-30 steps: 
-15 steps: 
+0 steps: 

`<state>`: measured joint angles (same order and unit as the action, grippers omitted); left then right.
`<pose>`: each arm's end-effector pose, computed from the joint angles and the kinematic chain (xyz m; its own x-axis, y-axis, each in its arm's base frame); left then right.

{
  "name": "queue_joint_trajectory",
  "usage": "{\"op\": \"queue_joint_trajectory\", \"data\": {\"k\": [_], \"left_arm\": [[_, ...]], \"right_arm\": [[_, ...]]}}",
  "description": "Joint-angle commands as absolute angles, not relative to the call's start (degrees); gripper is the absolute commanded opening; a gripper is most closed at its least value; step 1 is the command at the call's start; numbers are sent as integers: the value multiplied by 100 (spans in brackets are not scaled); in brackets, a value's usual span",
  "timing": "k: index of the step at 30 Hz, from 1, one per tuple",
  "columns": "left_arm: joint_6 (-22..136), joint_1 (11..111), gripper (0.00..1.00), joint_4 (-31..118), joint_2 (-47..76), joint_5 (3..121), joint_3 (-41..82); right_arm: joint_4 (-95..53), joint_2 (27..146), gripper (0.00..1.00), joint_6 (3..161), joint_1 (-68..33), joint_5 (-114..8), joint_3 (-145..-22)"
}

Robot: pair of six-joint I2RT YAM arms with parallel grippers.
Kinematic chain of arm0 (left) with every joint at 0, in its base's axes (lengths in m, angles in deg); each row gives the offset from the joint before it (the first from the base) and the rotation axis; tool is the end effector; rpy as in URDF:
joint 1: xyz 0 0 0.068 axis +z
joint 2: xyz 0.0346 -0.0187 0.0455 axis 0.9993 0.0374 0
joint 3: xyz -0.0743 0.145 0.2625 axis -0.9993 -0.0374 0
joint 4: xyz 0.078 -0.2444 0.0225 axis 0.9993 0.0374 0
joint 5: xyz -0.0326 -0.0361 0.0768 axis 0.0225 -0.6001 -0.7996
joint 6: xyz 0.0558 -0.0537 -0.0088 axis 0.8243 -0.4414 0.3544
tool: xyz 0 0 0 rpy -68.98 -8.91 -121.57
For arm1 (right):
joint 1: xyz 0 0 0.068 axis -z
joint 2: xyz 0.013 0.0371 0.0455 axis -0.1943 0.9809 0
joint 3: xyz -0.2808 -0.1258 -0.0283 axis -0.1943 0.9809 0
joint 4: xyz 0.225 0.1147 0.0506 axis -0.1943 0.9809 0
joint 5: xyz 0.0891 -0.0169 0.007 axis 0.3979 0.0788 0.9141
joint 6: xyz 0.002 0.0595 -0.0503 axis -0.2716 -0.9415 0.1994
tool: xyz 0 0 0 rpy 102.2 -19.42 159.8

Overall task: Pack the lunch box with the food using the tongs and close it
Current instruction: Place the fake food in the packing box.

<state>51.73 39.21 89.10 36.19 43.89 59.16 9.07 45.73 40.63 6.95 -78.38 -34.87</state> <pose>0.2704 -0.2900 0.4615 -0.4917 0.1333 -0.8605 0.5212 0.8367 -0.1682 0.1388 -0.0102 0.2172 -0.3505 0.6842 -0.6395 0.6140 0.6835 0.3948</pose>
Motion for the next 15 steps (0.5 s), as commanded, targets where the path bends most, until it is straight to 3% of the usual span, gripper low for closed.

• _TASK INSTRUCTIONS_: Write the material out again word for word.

• _REPLY_:
-30 steps: 
-15 steps: 
+0 steps: 

`<state>`: measured joint angles (same order and unit as the action, grippers omitted); left then right.
`<pose>`: each arm's end-effector pose, computed from the joint angles and the kinematic chain (xyz m; its own x-axis, y-axis, each in its arm's base frame); left then right.

{
  "name": "queue_joint_trajectory",
  "usage": "{\"op\": \"queue_joint_trajectory\", \"data\": {\"k\": [_], \"left_arm\": [[_, ...]], \"right_arm\": [[_, ...]]}}",
  "description": "Joint-angle commands as absolute angles, not relative to the call's start (degrees); gripper is the absolute commanded opening; a gripper is most closed at its least value; step 1 is the command at the call's start; numbers are sent as integers: the value multiplied by 100 (spans in brackets are not scaled); in brackets, a value's usual span",
  "timing": "k: index of the step at 30 Hz, from 1, one per tuple",
  "columns": "left_arm: joint_6 (-22..136), joint_1 (11..111), gripper (0.00..1.00), joint_4 (-31..118), joint_2 (-47..76), joint_5 (3..121), joint_3 (-41..82); right_arm: joint_4 (-95..53), joint_2 (27..146), gripper (0.00..1.00), joint_6 (3..161), joint_1 (-68..33), joint_5 (-114..8), joint_3 (-145..-22)"
}

Robot: pair of six-joint I2RT YAM arms with parallel grippers.
Kinematic chain of arm0 (left) with every joint at 0, in its base's axes (lengths in m, angles in deg); each row gives the offset from the joint before it (the first from the base) and the rotation axis; tool is the end effector; rpy as in URDF:
joint 1: xyz 0 0 0.068 axis +z
joint 2: xyz 0.0346 -0.0187 0.0455 axis 0.9993 0.0374 0
joint 3: xyz -0.0743 0.145 0.2625 axis -0.9993 -0.0374 0
joint 4: xyz 0.078 -0.2444 0.0225 axis 0.9993 0.0374 0
joint 5: xyz -0.0326 -0.0361 0.0768 axis 0.0225 -0.6001 -0.7996
joint 6: xyz 0.0558 -0.0537 -0.0088 axis 0.8243 -0.4414 0.3544
tool: xyz 0 0 0 rpy -68.98 -8.91 -121.57
For arm1 (right):
joint 1: xyz 0 0 0.068 axis -z
joint 2: xyz 0.013 0.0371 0.0455 axis -0.1943 0.9809 0
joint 3: xyz -0.2808 -0.1258 -0.0283 axis -0.1943 0.9809 0
joint 4: xyz 0.225 0.1147 0.0506 axis -0.1943 0.9809 0
joint 5: xyz 0.0891 -0.0169 0.007 axis 0.3979 0.0788 0.9141
joint 6: xyz 0.002 0.0595 -0.0503 axis -0.2716 -0.9415 0.1994
tool: xyz 0 0 0 rpy 102.2 -19.42 159.8

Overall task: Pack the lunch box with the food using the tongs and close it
Current instruction: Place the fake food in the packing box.

<state>51.73 39.21 89.10 36.19 43.89 59.16 9.07 45.73 40.63 6.95 -78.38 -34.87</state> <pose>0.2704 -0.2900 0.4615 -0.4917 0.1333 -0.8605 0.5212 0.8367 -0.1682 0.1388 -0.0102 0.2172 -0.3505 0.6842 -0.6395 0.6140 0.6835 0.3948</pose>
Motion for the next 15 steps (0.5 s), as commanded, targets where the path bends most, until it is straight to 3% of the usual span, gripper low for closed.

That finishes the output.